Author information
1Department of Medicine, Harbor-UCLA Medical Center, Los Angeles, CA, USA.
2Department of Medicine, University of California at Los Angeles, Los Angeles, CA, USA.
3Department of Surgery, University of California at Los Angeles, Los Angeles, CA, USA.
Abstract
Background: Nonalcoholic fatty liver disease (NAFLD) is the most common cause of chronic liver disease worldwide. However, there is no clear consensus on optimal screening strategies and risk stratification.

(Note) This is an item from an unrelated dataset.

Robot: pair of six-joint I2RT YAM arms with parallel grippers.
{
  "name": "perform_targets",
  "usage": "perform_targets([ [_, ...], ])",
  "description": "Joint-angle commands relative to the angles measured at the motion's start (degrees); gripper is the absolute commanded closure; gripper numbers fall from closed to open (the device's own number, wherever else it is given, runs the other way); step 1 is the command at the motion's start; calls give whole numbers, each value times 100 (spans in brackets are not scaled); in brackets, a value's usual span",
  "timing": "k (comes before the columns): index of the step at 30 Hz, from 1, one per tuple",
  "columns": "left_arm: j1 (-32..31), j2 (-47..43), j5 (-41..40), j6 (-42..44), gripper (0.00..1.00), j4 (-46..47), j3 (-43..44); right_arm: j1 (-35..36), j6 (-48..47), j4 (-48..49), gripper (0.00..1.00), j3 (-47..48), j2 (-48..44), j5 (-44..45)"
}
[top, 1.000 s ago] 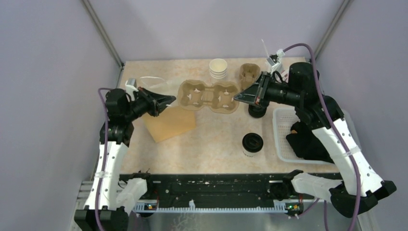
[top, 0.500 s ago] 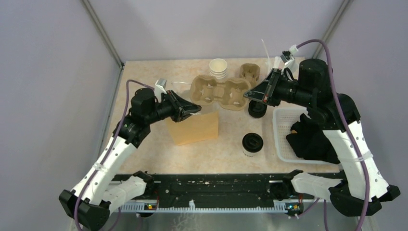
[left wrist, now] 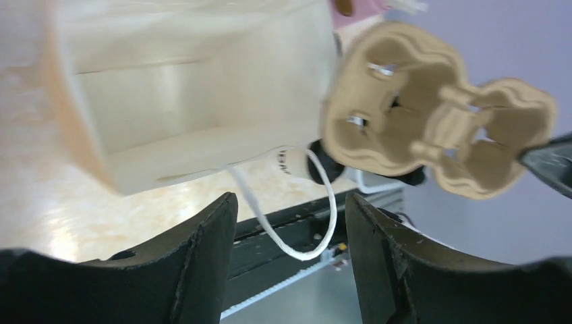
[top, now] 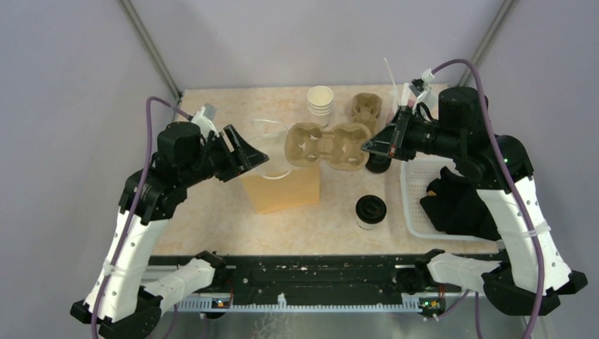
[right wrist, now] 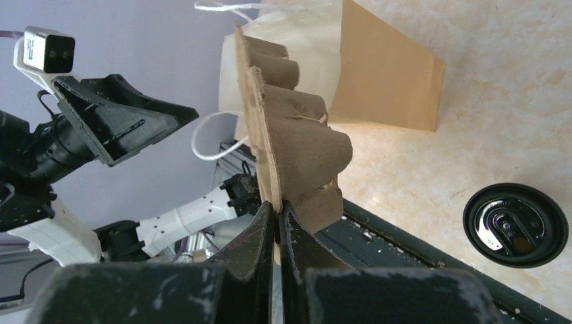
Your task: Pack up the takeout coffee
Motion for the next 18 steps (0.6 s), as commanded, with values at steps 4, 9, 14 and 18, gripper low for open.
perform_targets([
  [4, -19, 321, -1833, 522, 34, -1490, 818, 41, -355, -433, 100, 723, 241, 59],
  [9, -10, 519, -2713, 439, 39, -1349, 829, 49, -404, -598, 100, 1024, 448, 36],
  [14, 3, 1125, -3214, 731, 42, -1448, 1172, 165, -433, -696, 100, 1269, 661, -19],
  [18, 66, 1425, -3377, 1084, 42, -1463, 1219, 237, -424, -645, 100, 1290, 746, -19],
])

We conducted a systematic review of society guidelines to identify differences in recommendations regarding the screening, diagnosis, and assessment of NAFLD.
Methods: We searched PubMed, Web of Science, and Embase databases from January 1, 2015, to August 2, 2022. Two researchers independently extracted information from the guidelines about screening strategies, risk stratification, use of noninvasive tests (NITs) to assess hepatic fibrosis, and indications for liver biopsy.

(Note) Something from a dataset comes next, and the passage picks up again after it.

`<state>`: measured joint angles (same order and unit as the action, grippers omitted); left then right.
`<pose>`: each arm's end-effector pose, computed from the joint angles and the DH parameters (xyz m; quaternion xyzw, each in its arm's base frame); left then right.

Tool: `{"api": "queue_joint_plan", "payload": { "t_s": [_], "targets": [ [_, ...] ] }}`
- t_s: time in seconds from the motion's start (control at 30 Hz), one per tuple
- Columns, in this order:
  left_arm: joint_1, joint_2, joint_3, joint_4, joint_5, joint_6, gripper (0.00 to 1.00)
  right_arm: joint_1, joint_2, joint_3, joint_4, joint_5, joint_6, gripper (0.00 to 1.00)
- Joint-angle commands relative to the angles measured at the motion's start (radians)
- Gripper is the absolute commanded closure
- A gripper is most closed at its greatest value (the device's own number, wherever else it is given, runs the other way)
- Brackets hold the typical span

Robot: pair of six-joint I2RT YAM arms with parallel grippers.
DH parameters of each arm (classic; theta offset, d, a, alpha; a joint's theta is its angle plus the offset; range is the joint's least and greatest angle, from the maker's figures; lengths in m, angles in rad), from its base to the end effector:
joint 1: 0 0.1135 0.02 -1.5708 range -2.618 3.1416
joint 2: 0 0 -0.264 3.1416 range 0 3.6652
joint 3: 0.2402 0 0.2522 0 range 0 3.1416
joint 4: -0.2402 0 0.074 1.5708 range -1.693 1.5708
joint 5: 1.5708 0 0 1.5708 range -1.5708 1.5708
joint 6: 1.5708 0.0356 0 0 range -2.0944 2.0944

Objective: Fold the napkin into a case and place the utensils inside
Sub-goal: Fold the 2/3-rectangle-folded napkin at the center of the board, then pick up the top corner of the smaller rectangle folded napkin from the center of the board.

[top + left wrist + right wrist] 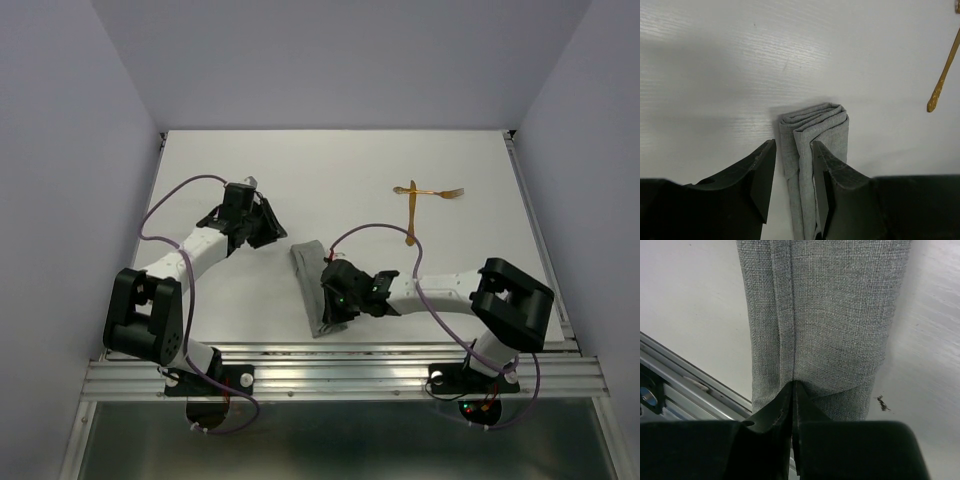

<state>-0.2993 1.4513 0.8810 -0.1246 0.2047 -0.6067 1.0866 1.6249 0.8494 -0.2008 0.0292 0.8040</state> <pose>0.2948 -0.0985 0.2242 -0.0951 0.8969 -0.2678 0.3388 0.1464 0.2762 0.1577 -0.1304 0.9471 0.2292 0.1828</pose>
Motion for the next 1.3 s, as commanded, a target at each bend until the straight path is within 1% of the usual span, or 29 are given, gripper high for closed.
{"api": "queue_joint_plan", "payload": {
  "t_s": [0.0,0.1,0.17,0.23,0.27,0.3,0.4,0.47,0.53,0.57,0.63,0.67,0.7,0.83,0.87,0.9,0.93,0.97,1.0,1.07,1.2,1.27],
  "targets": [
    [0.002,-0.034,-0.011,0.002,-0.008,0.015,0.53,0.013,0.069,0.002,0.015,0.049,0.029,0.95],
    [0.002,-0.046,-0.02,0.005,-0.011,0.013,0.53,0.013,0.076,-0.009,-0.041,0.173,0.014,0.95],
    [0.002,-0.048,-0.019,0.005,-0.004,0.021,0.52,-0.019,0.063,-0.027,-0.074,0.21,0.003,0.95],
    [0.002,-0.048,-0.014,0.011,0.021,0.038,0.48,-0.051,0.018,-0.044,-0.098,0.261,0.0,0.94],
    [0.002,-0.051,-0.011,0.011,0.022,0.039,0.47,-0.094,0.0,-0.062,-0.103,0.271,-0.003,0.93],
    [0.002,-0.052,-0.007,0.013,0.022,0.041,0.47,-0.114,-0.035,-0.072,-0.106,0.288,-0.018,0.88],
    [0.002,-0.037,0.003,0.01,0.013,0.044,0.47,-0.168,-0.079,-0.063,-0.104,0.307,-0.078,0.84],
    [0.002,-0.02,0.012,0.008,0.025,0.038,0.47,-0.168,-0.086,-0.036,-0.104,0.313,-0.13,0.81],
    [0.002,-0.012,0.021,0.008,0.041,0.035,0.47,-0.168,-0.094,0.01,-0.115,0.316,-0.143,0.78],
    [0.003,-0.008,0.024,0.003,0.042,0.025,0.47,-0.168,-0.099,0.025,-0.115,0.313,-0.161,0.71],
    [0.006,0.0,0.03,-0.003,0.042,0.009,0.47,-0.168,-0.102,0.083,-0.115,0.311,-0.181,0.65],
    [0.009,0.003,0.032,-0.003,0.045,0.001,0.47,-0.168,-0.097,0.106,-0.115,0.311,-0.202,0.58],
    [0.009,0.001,0.03,0.003,0.045,-0.011,0.46,-0.168,-0.089,0.161,-0.115,0.314,-0.215,0.54],
    [0.019,-0.002,0.036,0.0,0.033,-0.019,0.46,-0.168,-0.001,0.295,-0.112,0.31,-0.269,0.39],
    [0.023,-0.005,0.041,-0.007,0.029,-0.018,0.46,-0.168,0.024,0.363,-0.114,0.308,-0.288,0.22],
    [0.029,-0.008,0.042,-0.023,0.027,-0.016,0.44,-0.168,0.079,0.397,-0.114,0.311,-0.292,0.14],
    [0.044,-0.012,0.044,-0.032,0.018,-0.015,0.43,-0.168,0.11,0.431,-0.121,0.32,-0.296,0.13],
    [0.055,-0.026,0.044,-0.041,0.01,-0.016,0.42,-0.168,0.143,0.501,-0.132,0.322,-0.301,0.13],
    [0.066,-0.032,0.042,-0.061,0.003,-0.018,0.4,-0.168,0.2,0.532,-0.141,0.313,-0.308,0.07],
    [0.103,-0.057,0.032,-0.073,-0.002,-0.013,0.38,-0.168,0.249,0.58,-0.141,0.288,-0.321,0.07],
    [0.149,-0.1,0.007,-0.102,-0.005,0.005,0.36,-0.168,0.34,0.686,-0.141,0.258,-0.351,0.17],
    [0.16,-0.114,0.004,-0.113,-0.013,0.012,0.36,-0.168,0.374,0.708,-0.141,0.244,-0.362,0.19]
  ]
}}
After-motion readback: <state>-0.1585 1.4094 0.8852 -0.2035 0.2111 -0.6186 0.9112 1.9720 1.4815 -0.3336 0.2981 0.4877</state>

Results: Twenty clinical practice guidelines and consensus statements were identified in our search. No guidelines recommended routine screening for NAFLD, while 14 guidelines recommended case finding in high-risk groups. Of the simple risk stratification models to assess for fibrosis, the fibrosis-4 score was the most frequently recommended, followed by the NAFLD fibrosis score. However, guidelines differed on which cutoffs to use and the interpretation of "high-risk" results.
Conclusion: Multiple guidelines exist with varying recommendations on the benefits of screening and interpretation of NIT results. Despite their differences, all guidelines recognize the utility of NITs and recommend their incorporation into the clinical assessment of NAFLD.